On the Importance of Culturally Responsive Assessment
By Pamela Petrease Felder, Ph.D.,
Associate Professor
University of Maryland Eastern Shore

Montenegro & Jankowski’s (2017) work, Equity and Assessment: Moving towards Culturally Responsive Assessment addresses concerns regarding the need for culturally responsive assessment policies and practices within our nation’s colleges and universities. Their rationale for culturally responsive assessment, conceptualizations students, culture and assessment, along with suggestions for facilitating culturally responsive assessment, focuses on policies and practices that serve to strengthen support of historically marginalized students. In particular, their critical acknowledgement about why the move towards culturally relevant assessment is necessary considers why assessment approaches are not inclusive of diverse learners. Their work underscores the importance of engaging in assessment that is culturally responsive and effective. Moving towards culturally responsive assessment is important for our colleges and universities but also serves to support our national positionality as global leaders in educating our students. Furthermore, an investment in culturally responsive assessment supports the growth of our nation’s colleges and universities away from historic legacies that served to exclude underrepresented student populations.

There are several areas where this work makes an important contribution to examining the current state of assessment policies and practices. First, considering the consequences related to assessment approaches that are not considerate of diverse learners is critical for recognizing how current systems of assessment are not aligned with student growth and participation trends. An exploration of consequences provides opportunity for potentially identifying what’s missing from an institution’s current assessment activities. Second, recognition of misaligned assessment practices can facilitate deeper examination of an institution’s commitment to serve student populations that have been historically underrepresented. In citing scholarship focused on culturally relevant pedagogies and practices (Ladson-Billings 1995a and 1995b; Hurtado and Halualani, 2014), Montenegro and Jankowski (2017) assert that “culturally relevant and culturally responsive pedagogies sought to outline ways in which teachers could address unique learning needs of diverse student populations“ (p. 5). Furthermore, their work highlights several examples of research where culturally relevant issues are emphasized and connected to concepts of assessment.

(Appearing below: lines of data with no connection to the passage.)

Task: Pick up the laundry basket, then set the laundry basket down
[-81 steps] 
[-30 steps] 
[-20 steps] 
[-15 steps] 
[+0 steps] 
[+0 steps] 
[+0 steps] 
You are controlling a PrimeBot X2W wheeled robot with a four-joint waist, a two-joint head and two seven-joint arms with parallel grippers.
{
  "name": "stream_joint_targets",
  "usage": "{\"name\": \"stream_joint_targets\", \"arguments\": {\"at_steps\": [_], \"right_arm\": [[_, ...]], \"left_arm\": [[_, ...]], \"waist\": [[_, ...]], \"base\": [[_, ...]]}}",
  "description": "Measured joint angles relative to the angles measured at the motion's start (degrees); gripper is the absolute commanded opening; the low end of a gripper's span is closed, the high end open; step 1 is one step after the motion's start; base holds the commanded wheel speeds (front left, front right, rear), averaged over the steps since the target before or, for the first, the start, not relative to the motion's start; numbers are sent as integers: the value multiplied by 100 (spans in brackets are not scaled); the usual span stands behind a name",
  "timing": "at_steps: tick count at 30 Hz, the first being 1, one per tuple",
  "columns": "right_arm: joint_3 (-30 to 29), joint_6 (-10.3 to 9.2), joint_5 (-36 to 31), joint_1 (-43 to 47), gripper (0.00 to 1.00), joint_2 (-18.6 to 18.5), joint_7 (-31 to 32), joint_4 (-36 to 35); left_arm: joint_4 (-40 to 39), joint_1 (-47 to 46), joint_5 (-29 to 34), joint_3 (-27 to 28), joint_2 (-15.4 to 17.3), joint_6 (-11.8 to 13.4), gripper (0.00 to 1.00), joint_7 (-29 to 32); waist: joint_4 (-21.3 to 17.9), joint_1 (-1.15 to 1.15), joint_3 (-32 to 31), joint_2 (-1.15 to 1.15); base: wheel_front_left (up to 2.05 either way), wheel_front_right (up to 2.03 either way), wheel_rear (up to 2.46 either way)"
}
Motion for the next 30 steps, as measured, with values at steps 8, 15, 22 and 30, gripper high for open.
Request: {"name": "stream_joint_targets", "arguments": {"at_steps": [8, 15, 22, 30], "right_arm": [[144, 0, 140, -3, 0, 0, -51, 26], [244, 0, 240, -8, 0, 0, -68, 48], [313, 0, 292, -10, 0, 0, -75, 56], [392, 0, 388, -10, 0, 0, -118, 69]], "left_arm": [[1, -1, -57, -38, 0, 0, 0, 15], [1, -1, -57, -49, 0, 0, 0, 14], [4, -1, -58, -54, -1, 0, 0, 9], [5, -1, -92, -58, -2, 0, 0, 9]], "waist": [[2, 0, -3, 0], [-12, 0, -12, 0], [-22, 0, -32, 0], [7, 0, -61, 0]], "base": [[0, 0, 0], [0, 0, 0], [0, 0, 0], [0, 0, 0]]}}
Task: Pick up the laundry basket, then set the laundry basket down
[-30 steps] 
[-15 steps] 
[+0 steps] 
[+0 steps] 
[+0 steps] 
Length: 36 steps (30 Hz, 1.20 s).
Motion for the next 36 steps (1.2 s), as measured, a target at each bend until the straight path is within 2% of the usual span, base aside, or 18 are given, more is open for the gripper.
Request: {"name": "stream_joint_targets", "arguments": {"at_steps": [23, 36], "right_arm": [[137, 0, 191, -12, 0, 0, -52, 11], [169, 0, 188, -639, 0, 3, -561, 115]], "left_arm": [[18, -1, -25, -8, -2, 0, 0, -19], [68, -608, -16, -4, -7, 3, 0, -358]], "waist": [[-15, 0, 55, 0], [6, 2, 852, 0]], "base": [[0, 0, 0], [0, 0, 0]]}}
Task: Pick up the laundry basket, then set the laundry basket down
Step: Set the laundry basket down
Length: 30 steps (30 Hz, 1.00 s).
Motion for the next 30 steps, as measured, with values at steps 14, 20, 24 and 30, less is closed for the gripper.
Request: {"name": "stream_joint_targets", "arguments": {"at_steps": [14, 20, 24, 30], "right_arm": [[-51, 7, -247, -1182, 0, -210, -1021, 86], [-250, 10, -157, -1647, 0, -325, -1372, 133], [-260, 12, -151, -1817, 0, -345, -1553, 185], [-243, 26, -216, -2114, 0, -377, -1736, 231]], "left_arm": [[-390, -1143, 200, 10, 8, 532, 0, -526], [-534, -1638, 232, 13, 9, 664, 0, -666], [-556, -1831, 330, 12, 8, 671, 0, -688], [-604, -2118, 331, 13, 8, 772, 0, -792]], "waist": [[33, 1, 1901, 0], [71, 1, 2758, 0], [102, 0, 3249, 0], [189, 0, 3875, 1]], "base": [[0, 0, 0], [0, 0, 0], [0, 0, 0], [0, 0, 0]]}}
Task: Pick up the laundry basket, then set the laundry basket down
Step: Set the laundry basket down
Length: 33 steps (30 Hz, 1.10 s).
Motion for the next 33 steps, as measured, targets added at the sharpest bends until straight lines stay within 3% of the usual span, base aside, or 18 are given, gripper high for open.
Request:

Third, by drawing connections between culturally relevant/responsive scholarship and assessment to discuss the consequences of assessment practices that aren’t aligned with diverse learners, the paper raises critical questions. For example, consider the following: “So, if we also know that students from different cultures who have similar education backgrounds respond and perform significantly different, why would we design assessments, execute them, and then make changes based on assessment results without considering the cultural relevance of the assessment effort and analyze how the assessment might affect all students/benefit certain population(s) and hinder others? Why would we not include students in the assessment process to improve our approaches?” (p. 14-15) Such questions facilitate deeper consideration about why culturally responsive assessment is needed and should be valued as a core practice within our colleges and universities.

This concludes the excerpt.